Agarose Microcapsules Synthesis
Microfluidic techniques show great power for generation of highly monodisperse multiple emulsion droplets with structural diversity. This can allow for the design and controlled generation of microcapsules with well-controlled sizes, shapes, compositions, and structures as well as integrated functions for controlled drug release [4].

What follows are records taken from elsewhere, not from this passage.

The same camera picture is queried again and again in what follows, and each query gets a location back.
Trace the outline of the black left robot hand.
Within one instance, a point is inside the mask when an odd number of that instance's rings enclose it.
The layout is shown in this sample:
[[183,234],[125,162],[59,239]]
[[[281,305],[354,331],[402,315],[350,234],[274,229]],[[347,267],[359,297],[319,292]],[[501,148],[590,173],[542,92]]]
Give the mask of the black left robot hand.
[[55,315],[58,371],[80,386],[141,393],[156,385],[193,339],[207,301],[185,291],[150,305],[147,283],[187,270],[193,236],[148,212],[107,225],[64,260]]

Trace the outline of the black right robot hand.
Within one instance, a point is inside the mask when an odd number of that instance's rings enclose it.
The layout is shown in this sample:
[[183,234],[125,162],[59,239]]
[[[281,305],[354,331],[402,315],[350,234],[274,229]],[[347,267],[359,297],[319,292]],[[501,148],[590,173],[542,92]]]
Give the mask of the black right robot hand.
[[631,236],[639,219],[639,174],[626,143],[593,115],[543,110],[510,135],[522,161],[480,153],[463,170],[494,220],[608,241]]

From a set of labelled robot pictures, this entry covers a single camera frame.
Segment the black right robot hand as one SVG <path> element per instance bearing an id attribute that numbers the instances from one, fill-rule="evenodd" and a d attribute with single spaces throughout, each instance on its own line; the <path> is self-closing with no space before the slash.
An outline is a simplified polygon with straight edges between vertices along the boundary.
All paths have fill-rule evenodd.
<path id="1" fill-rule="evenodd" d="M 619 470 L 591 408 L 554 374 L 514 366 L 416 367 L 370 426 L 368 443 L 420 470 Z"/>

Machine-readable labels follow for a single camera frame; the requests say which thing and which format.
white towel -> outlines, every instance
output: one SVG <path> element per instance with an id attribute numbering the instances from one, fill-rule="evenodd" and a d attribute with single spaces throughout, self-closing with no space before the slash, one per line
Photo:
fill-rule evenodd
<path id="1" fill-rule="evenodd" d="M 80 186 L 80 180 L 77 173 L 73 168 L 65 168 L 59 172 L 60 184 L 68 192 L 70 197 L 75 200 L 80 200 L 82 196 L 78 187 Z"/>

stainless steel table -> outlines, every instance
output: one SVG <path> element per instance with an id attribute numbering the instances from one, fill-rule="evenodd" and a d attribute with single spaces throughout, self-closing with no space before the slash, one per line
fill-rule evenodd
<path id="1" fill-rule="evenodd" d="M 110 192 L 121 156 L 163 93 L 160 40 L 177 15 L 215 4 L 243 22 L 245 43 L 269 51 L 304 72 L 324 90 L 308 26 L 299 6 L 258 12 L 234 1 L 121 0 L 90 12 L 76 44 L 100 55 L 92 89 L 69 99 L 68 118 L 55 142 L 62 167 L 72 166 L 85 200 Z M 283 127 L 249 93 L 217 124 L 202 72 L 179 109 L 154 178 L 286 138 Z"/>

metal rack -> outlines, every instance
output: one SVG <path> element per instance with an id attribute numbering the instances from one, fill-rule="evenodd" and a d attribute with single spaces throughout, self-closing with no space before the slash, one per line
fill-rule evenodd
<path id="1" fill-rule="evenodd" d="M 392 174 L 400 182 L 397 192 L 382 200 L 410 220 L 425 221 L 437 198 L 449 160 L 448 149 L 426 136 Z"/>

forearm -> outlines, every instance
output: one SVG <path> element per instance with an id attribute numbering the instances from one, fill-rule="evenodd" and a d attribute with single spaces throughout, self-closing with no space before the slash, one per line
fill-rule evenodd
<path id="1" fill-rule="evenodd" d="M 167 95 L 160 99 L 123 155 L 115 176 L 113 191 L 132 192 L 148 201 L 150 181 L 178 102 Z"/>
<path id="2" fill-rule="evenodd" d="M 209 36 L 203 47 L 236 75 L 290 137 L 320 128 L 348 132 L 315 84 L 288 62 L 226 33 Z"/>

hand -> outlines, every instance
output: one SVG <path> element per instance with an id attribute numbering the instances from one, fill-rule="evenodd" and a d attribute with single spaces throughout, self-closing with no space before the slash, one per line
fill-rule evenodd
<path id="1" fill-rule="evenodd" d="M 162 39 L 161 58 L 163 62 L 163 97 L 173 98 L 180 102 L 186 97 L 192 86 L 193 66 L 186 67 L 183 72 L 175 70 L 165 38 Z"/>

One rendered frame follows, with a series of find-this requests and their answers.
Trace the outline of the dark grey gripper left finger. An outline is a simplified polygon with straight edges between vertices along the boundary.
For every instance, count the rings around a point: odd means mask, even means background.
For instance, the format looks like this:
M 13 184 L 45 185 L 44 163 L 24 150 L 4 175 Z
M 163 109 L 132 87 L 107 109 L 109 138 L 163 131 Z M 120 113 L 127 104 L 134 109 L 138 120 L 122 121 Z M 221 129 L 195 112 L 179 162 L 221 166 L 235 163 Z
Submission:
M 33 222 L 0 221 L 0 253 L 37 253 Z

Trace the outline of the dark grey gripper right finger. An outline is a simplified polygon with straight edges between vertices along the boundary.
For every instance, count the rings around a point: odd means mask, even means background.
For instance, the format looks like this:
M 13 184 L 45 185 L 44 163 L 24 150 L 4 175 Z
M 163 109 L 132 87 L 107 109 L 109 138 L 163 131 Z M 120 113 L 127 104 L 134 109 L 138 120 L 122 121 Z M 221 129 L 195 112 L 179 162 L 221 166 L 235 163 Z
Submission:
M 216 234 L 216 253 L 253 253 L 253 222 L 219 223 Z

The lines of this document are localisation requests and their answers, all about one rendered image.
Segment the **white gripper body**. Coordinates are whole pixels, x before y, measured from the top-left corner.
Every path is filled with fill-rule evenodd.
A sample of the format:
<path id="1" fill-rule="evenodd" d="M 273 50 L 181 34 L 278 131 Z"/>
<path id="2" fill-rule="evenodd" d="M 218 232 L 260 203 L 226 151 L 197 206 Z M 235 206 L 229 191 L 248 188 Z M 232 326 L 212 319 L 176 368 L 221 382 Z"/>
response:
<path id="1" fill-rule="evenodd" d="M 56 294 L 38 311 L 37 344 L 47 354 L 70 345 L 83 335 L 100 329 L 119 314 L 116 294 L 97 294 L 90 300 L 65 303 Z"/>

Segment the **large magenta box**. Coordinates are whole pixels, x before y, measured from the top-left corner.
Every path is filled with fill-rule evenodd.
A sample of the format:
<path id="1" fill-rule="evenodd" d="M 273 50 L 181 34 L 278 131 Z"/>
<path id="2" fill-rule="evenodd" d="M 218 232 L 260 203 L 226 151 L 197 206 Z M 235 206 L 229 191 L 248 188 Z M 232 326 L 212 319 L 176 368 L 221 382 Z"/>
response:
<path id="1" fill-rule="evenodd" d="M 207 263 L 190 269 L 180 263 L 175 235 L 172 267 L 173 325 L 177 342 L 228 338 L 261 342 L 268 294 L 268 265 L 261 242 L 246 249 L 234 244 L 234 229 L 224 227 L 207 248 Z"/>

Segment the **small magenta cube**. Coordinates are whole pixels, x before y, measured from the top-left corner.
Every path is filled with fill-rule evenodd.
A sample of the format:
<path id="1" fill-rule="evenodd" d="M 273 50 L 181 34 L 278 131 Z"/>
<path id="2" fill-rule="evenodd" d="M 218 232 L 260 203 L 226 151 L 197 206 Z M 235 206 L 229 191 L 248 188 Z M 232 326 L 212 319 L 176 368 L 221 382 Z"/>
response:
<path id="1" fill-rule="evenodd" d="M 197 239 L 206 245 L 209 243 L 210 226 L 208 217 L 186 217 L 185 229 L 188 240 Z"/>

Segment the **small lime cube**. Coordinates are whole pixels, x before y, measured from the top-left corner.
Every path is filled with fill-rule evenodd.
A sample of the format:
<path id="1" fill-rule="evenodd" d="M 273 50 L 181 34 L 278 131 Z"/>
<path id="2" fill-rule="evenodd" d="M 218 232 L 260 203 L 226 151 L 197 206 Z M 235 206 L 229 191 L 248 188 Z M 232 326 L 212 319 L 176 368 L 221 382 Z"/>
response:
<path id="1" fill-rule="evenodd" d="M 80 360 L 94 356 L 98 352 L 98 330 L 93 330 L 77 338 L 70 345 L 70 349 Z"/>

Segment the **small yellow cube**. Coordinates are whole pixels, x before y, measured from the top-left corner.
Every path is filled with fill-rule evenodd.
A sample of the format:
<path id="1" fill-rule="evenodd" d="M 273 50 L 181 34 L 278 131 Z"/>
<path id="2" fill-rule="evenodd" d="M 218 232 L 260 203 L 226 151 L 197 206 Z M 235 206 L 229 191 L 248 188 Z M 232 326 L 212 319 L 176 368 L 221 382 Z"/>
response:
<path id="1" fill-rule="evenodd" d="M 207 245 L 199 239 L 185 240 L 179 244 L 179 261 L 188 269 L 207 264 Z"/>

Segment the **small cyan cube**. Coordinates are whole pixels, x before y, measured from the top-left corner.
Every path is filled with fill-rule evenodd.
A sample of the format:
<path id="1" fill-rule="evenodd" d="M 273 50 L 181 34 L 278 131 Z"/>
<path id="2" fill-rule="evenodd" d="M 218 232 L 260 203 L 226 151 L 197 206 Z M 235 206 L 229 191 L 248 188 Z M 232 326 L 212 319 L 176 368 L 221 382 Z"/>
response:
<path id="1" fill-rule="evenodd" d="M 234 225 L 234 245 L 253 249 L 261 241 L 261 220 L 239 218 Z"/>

The production of agarose microcapsules is of increasing interest due to the numerous advantages of agarose. Agarose-based polymers are naturally inert and are characterised as biocompatible materials that are well suited for use as carriers for various biomedical and biotechnological applications. [11, 12].
Following is a double emulsion generation method to obtain agarose microcapsules with total control of microcapsule formation and without the drawbacks of large size distribution that present in other methods. The method is performed with the RayDrop (developed and manufactured by Secoya).
Introduction
Microcapsules are becoming commonly used drug delivery systems as they can be easily administered and can be engineered with different structures and functions for keeping drug stability, delivering drugs to a desired location, and releasing drugs at a predetermined rate in a well-controlled manner [3].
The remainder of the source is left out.